START GIVEN INFORMATION
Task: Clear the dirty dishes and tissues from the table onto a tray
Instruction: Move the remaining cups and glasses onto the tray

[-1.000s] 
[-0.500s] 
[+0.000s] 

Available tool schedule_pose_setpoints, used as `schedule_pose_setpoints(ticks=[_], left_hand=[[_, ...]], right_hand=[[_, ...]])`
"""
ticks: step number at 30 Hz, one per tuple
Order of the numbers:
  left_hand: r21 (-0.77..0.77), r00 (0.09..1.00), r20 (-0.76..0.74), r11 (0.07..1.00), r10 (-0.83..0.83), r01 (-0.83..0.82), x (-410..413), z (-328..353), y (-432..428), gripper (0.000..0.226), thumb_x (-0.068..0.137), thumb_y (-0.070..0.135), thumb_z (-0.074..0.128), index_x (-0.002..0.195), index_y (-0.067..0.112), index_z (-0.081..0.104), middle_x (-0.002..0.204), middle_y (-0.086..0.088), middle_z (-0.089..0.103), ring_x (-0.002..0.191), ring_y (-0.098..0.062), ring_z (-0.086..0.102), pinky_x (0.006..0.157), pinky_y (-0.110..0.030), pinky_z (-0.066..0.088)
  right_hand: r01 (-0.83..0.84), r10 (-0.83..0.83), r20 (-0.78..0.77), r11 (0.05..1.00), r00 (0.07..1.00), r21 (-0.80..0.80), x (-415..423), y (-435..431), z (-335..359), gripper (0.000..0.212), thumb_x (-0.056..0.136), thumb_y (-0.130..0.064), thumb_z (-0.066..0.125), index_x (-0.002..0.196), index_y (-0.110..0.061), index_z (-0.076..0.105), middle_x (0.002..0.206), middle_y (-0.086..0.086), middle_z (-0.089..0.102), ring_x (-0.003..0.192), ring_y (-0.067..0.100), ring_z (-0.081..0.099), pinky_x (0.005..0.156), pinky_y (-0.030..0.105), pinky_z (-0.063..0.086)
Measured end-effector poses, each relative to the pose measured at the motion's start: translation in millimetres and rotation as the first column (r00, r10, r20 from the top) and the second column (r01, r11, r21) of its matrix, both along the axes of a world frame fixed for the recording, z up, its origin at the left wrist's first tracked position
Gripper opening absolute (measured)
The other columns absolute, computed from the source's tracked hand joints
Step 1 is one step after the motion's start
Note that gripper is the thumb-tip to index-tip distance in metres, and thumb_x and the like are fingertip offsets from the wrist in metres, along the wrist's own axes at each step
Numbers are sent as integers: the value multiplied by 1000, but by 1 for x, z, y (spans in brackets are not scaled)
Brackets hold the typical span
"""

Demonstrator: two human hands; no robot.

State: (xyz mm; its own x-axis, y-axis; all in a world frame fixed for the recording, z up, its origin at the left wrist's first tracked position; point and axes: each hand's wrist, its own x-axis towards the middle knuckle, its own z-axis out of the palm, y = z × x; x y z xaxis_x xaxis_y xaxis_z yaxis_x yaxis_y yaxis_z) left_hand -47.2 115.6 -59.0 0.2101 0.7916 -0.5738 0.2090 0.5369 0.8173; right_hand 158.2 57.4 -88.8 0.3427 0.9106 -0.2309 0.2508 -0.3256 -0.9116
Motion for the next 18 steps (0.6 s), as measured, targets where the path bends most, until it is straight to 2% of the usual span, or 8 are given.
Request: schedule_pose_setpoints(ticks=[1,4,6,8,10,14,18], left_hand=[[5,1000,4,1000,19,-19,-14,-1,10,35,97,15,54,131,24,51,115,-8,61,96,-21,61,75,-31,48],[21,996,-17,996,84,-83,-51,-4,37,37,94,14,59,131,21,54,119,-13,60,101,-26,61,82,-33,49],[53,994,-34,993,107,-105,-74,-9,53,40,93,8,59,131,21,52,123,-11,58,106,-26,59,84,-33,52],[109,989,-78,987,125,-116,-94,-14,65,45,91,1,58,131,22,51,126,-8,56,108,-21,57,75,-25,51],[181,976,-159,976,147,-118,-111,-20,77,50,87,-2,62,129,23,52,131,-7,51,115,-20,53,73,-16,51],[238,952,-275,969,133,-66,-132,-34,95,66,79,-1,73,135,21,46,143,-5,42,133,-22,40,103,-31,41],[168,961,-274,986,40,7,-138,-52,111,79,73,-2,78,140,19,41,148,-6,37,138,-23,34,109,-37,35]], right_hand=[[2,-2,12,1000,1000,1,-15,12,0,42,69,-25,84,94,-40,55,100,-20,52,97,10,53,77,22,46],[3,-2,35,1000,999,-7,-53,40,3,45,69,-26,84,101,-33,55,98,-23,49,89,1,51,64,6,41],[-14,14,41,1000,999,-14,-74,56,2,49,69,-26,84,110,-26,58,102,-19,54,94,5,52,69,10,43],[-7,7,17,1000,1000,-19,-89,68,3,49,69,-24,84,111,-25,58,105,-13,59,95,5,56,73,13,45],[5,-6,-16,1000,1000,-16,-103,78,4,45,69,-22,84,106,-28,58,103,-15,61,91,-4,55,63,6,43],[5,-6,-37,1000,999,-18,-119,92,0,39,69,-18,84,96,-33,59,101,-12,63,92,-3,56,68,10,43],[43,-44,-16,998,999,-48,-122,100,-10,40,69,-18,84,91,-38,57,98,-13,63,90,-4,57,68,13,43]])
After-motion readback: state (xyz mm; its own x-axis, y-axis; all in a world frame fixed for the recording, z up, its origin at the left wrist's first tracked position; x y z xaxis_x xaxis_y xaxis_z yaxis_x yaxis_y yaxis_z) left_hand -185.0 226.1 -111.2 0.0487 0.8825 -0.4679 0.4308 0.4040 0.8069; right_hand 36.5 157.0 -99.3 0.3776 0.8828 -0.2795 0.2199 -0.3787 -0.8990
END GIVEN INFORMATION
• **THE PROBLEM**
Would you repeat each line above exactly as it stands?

• **RESPONSE TO THIS EXERCISE**
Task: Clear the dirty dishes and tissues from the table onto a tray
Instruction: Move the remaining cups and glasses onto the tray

[-1.000s] 
[-0.500s] 
[+0.000s] 

Available tool schedule_pose_setpoints, used as `schedule_pose_setpoints(ticks=[_], left_hand=[[_, ...]], right_hand=[[_, ...]])`
"""
ticks: step number at 30 Hz, one per tuple
Order of the numbers:
  left_hand: r21 (-0.77..0.77), r00 (0.09..1.00), r20 (-0.76..0.74), r11 (0.07..1.00), r10 (-0.83..0.83), r01 (-0.83..0.82), x (-410..413), z (-328..353), y (-432..428), gripper (0.000..0.226), thumb_x (-0.068..0.137), thumb_y (-0.070..0.135), thumb_z (-0.074..0.128), index_x (-0.002..0.195), index_y (-0.067..0.112), index_z (-0.081..0.104), middle_x (-0.002..0.204), middle_y (-0.086..0.088), middle_z (-0.089..0.103), ring_x (-0.002..0.191), ring_y (-0.098..0.062), ring_z (-0.086..0.102), pinky_x (0.006..0.157), pinky_y (-0.110..0.030), pinky_z (-0.066..0.088)
  right_hand: r01 (-0.83..0.84), r10 (-0.83..0.83), r20 (-0.78..0.77), r11 (0.05..1.00), r00 (0.07..1.00), r21 (-0.80..0.80), x (-415..423), y (-435..431), z (-335..359), gripper (0.000..0.212), thumb_x (-0.056..0.136), thumb_y (-0.130..0.064), thumb_z (-0.066..0.125), index_x (-0.002..0.196), index_y (-0.110..0.061), index_z (-0.076..0.105), middle_x (0.002..0.206), middle_y (-0.086..0.086), middle_z (-0.089..0.102), ring_x (-0.003..0.192), ring_y (-0.067..0.100), ring_z (-0.081..0.099), pinky_x (0.005..0.156), pinky_y (-0.030..0.105), pinky_z (-0.063..0.086)
Measured end-effector poses, each relative to the pose measured at the motion's start: translation in millimetres and rotation as the first column (r00, r10, r20 from the top) and the second column (r01, r11, r21) of its matrix, both along the axes of a world frame fixed for the recording, z up, its origin at the left wrist's first tracked position
Gripper opening absolute (measured)
The other columns absolute, computed from the source's tracked hand joints
Step 1 is one step after the motion's start
Note that gripper is the thumb-tip to index-tip distance in metres, and thumb_x and the like are fingertip offsets from the wrist in metres, along the wrist's own axes at each step
Numbers are sent as integers: the value multiplied by 1000, but by 1 for x, z, y (spans in brackets are not scaled)
Brackets hold the typical span
"""

Demonstrator: two human hands; no robot.

State: (xyz mm; its own x-axis, y-axis; all in a world frame fixed for the recording, z up, its origin at the left wrist's first tracked position; point and axes: each hand's wrist, its own x-axis towards the middle knuckle, its own z-axis out of the palm, y = z × x; x y z xaxis_x xaxis_y xaxis_z yaxis_x yaxis_y yaxis_z) left_hand -47.2 115.6 -59.0 0.2101 0.7916 -0.5738 0.2090 0.5369 0.8173; right_hand 158.2 57.4 -88.8 0.3427 0.9106 -0.2309 0.2508 -0.3256 -0.9116
Motion for the next 18 steps (0.6 s), as measured, targets where the path bends most, until it is straight to 2% of the usual span, or 8 are given.
Request: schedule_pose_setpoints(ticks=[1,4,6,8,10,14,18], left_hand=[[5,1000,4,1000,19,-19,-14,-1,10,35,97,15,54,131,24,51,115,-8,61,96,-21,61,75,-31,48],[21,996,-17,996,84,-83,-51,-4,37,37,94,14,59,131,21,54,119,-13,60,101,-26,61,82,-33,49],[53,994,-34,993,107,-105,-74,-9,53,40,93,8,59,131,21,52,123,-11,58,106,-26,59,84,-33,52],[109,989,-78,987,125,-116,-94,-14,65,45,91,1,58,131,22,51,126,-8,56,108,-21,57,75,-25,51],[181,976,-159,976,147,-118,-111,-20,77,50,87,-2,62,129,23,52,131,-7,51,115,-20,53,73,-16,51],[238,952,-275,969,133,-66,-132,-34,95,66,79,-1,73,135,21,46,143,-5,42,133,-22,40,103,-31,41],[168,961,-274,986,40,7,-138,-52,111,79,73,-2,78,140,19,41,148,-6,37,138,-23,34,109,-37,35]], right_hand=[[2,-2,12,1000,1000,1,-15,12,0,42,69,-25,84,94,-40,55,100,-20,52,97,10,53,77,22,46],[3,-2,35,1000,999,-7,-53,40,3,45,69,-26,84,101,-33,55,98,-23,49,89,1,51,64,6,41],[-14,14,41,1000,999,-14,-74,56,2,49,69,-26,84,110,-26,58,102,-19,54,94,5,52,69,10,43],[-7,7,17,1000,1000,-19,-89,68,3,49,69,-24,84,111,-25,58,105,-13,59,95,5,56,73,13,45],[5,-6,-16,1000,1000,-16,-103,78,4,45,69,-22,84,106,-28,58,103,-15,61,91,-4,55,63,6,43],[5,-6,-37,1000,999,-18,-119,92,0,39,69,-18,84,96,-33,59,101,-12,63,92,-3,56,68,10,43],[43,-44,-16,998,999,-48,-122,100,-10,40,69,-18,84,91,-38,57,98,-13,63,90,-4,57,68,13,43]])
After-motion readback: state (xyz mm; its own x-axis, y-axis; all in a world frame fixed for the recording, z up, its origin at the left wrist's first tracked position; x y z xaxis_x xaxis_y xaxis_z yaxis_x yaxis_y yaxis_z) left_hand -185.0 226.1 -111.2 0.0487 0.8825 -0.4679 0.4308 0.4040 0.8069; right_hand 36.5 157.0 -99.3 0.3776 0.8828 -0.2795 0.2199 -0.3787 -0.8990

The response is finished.